**Collected data:**
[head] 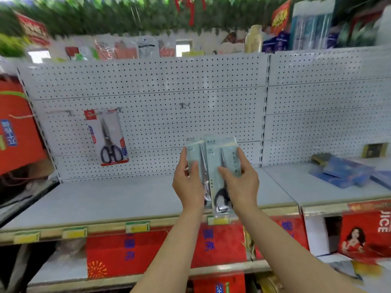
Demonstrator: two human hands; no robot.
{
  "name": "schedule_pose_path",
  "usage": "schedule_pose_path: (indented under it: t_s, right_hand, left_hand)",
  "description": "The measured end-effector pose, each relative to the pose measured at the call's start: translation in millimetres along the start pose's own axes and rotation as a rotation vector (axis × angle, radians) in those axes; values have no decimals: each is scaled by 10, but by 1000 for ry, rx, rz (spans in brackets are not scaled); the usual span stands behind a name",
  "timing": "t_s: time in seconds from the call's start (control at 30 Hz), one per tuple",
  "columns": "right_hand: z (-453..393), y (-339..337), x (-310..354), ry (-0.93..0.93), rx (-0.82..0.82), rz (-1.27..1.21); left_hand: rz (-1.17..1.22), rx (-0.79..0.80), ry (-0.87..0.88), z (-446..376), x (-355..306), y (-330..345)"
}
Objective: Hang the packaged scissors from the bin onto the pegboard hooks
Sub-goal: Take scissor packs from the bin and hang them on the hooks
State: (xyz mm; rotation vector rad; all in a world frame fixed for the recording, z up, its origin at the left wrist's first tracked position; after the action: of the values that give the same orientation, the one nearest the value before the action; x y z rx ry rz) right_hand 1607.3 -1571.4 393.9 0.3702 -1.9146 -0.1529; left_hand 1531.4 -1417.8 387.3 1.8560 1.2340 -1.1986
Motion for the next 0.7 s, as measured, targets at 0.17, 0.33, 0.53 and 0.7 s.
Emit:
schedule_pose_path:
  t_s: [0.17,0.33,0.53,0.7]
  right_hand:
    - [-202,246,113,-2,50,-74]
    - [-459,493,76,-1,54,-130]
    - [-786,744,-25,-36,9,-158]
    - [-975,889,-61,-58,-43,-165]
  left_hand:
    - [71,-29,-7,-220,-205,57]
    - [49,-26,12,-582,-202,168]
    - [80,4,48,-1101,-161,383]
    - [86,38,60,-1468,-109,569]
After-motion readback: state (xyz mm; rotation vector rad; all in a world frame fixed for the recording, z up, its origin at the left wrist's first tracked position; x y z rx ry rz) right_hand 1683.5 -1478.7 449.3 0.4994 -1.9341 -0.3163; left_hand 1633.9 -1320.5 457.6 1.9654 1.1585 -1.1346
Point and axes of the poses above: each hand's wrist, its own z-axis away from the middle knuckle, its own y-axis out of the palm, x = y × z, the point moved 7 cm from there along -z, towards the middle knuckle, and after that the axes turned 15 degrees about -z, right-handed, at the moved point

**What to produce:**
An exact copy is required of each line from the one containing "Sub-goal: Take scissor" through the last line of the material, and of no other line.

**Answer to this exercise:**
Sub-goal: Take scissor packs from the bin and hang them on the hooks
State: (xyz mm; rotation vector rad; all in a world frame fixed for the recording, z up, its origin at the left wrist's first tracked position; after the action: of the values that give the same orientation, the one nearest the value before the action; x y z rx ry rz) right_hand 1607.3 -1571.4 393.9 0.3702 -1.9146 -0.1529; left_hand 1531.4 -1417.8 387.3 1.8560 1.2340 -1.1986
Motion for the next 0.7 s, as measured, targets at 0.17, 0.33, 0.53 and 0.7 s.
Emit:
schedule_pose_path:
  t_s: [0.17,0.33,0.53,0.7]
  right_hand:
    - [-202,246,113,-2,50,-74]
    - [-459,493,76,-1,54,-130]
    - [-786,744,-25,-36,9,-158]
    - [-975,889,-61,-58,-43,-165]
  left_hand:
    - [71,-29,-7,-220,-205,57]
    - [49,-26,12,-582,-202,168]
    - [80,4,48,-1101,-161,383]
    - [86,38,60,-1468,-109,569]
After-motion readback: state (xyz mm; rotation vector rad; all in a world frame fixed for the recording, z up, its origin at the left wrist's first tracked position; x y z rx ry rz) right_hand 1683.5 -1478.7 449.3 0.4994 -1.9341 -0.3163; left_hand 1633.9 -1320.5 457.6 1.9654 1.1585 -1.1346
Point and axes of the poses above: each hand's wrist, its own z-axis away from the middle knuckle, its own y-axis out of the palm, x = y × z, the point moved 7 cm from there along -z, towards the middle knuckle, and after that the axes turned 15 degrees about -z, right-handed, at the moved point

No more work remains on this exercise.